*** THE DATA ***
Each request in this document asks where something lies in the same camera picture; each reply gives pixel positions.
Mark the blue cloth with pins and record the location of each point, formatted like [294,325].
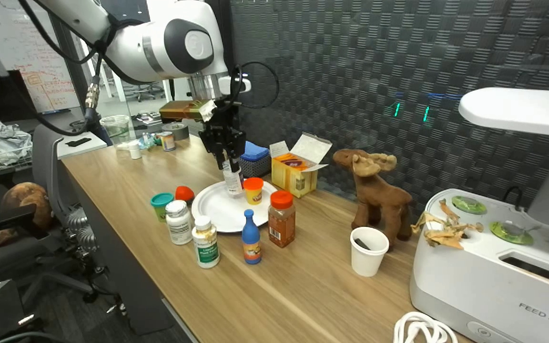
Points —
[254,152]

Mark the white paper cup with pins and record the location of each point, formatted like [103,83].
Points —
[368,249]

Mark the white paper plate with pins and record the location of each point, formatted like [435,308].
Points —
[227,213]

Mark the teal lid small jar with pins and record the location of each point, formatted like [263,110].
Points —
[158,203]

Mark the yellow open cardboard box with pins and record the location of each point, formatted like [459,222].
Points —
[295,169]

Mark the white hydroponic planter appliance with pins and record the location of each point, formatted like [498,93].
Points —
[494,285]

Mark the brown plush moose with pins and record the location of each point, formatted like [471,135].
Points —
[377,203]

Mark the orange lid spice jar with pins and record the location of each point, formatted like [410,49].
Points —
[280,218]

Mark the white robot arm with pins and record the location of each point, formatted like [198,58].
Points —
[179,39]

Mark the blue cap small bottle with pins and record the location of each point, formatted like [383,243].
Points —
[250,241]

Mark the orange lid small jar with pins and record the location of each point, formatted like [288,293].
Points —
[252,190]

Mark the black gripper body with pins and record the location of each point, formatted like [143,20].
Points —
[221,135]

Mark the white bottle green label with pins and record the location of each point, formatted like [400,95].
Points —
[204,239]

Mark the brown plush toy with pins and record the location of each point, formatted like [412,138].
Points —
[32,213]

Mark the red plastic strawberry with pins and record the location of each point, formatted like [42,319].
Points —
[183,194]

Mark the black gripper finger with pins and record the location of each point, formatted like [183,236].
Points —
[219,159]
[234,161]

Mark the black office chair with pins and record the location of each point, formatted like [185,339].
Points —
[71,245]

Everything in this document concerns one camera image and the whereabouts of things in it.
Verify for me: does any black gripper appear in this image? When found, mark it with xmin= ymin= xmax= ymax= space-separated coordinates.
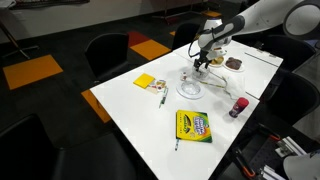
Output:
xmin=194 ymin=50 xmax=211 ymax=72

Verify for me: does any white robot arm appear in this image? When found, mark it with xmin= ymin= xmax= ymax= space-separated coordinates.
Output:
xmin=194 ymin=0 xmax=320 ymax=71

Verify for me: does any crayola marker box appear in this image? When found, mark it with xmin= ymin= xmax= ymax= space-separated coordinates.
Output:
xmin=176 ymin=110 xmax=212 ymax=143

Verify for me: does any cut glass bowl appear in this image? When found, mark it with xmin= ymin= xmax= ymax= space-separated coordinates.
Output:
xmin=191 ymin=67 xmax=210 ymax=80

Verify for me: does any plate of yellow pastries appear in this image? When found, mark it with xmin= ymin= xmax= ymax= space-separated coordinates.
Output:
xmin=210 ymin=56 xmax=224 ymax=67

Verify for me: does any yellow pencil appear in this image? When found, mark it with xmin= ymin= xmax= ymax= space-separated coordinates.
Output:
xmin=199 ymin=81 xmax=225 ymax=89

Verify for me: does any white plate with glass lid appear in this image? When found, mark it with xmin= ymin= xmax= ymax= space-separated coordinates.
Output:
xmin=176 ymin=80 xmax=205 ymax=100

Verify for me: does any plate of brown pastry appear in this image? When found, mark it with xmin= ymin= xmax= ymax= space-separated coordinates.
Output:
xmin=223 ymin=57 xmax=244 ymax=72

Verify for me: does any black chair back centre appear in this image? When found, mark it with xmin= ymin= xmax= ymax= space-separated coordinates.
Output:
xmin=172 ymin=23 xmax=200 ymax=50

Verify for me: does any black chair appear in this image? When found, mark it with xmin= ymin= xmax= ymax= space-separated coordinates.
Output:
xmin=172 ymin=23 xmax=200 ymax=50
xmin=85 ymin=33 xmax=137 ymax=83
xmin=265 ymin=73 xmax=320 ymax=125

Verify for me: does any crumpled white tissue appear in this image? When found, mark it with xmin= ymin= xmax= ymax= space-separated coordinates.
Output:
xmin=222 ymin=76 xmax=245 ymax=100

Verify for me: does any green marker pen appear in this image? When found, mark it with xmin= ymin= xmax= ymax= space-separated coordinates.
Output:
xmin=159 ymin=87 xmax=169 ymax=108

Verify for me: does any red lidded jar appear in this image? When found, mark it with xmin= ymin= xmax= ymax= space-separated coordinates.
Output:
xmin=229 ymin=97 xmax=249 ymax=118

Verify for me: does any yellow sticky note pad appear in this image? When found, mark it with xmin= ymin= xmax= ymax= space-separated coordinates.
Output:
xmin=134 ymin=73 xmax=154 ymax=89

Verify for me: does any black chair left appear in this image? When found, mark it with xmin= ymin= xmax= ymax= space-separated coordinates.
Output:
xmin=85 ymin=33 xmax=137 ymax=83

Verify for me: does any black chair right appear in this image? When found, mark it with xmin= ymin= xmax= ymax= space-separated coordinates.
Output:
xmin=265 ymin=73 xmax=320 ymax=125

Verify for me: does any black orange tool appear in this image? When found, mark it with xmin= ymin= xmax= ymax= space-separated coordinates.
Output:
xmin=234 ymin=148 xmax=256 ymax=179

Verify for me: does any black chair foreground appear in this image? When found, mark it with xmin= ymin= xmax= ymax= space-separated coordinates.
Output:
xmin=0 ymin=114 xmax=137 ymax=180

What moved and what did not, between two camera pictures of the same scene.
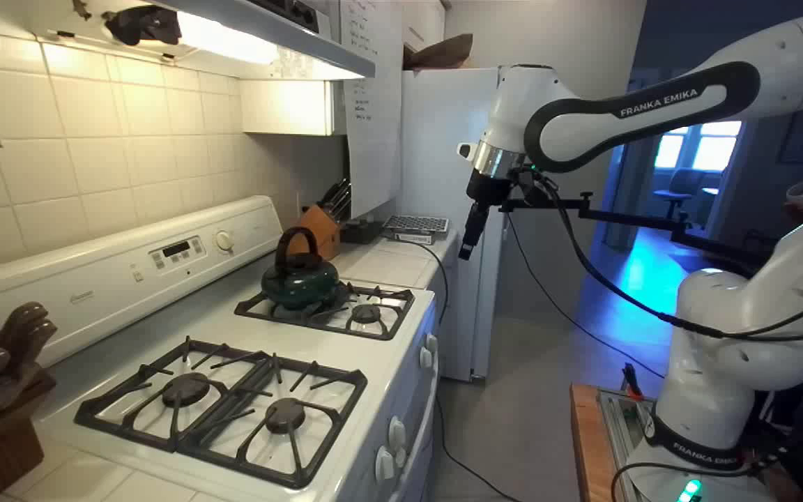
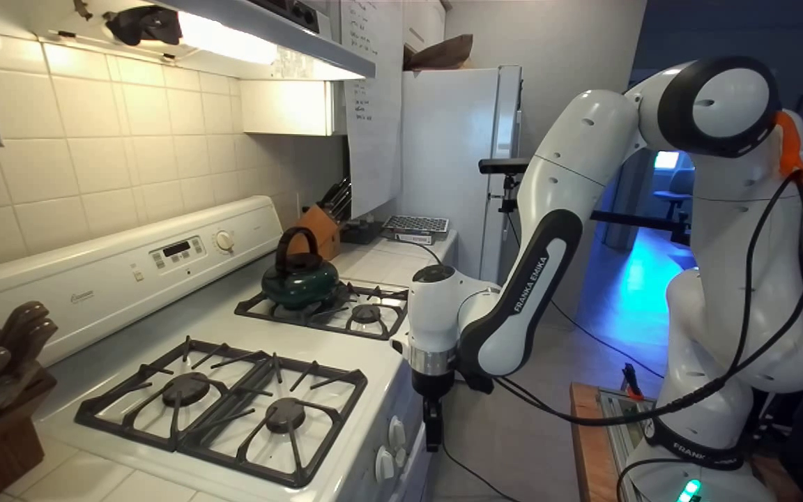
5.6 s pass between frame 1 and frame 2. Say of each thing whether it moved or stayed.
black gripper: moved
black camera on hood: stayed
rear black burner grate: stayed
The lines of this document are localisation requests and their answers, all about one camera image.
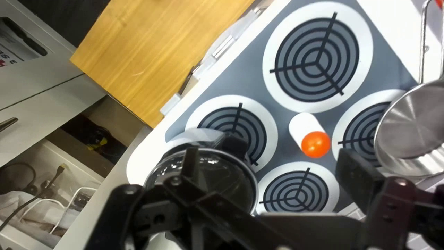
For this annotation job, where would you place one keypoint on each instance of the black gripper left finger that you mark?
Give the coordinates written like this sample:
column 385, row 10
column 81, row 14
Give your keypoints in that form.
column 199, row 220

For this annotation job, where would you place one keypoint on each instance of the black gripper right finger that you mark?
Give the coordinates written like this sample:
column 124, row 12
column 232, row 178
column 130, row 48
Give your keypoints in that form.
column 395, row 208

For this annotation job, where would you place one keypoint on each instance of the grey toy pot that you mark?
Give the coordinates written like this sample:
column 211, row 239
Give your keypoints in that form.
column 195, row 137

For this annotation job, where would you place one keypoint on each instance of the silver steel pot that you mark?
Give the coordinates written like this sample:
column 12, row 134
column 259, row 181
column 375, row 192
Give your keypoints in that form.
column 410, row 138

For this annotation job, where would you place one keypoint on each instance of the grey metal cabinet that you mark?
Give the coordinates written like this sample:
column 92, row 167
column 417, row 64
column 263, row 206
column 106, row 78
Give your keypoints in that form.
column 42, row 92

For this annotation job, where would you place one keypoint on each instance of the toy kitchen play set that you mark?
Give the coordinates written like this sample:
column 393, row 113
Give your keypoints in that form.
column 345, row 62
*** End of THE DATA ***
Output should consist of the lines above from the one with "Verify for me: does any green" down to the one with "The lines of", exact and without pictures.

Verify for me: does any green marker pen appear in this image? When found, mark it with xmin= ymin= xmax= ymax= space-separated coordinates.
Output:
xmin=159 ymin=87 xmax=169 ymax=108

Verify for me: does any red lidded jar appear in this image? When found, mark it with xmin= ymin= xmax= ymax= space-separated coordinates.
Output:
xmin=229 ymin=97 xmax=249 ymax=118

Verify for me: does any yellow sticky note pad appear in this image? When found, mark it with xmin= ymin= xmax= ymax= space-separated coordinates.
Output:
xmin=134 ymin=73 xmax=154 ymax=89

Verify for me: does any black chair left appear in this image? When found, mark it with xmin= ymin= xmax= ymax= space-separated coordinates.
Output:
xmin=85 ymin=33 xmax=137 ymax=83

Verify for me: does any black chair right appear in this image? When found, mark it with xmin= ymin= xmax= ymax= space-separated coordinates.
Output:
xmin=265 ymin=73 xmax=320 ymax=125

Verify for me: does any black orange tool appear in this image? When found, mark it with xmin= ymin= xmax= ymax= space-separated coordinates.
Output:
xmin=234 ymin=148 xmax=256 ymax=179

Verify for me: does any black chair foreground appear in this image? When found, mark it with xmin= ymin= xmax= ymax= space-separated coordinates.
Output:
xmin=0 ymin=114 xmax=137 ymax=180

What moved and what did not, between two camera pictures of the same scene.
5.6 s pass between frame 1 and frame 2. Say of each thing whether it moved or stayed.
black gripper: moved
black camera on hood: stayed
rear black burner grate: stayed
The lines of this document are localisation requests and their answers, all about one camera image.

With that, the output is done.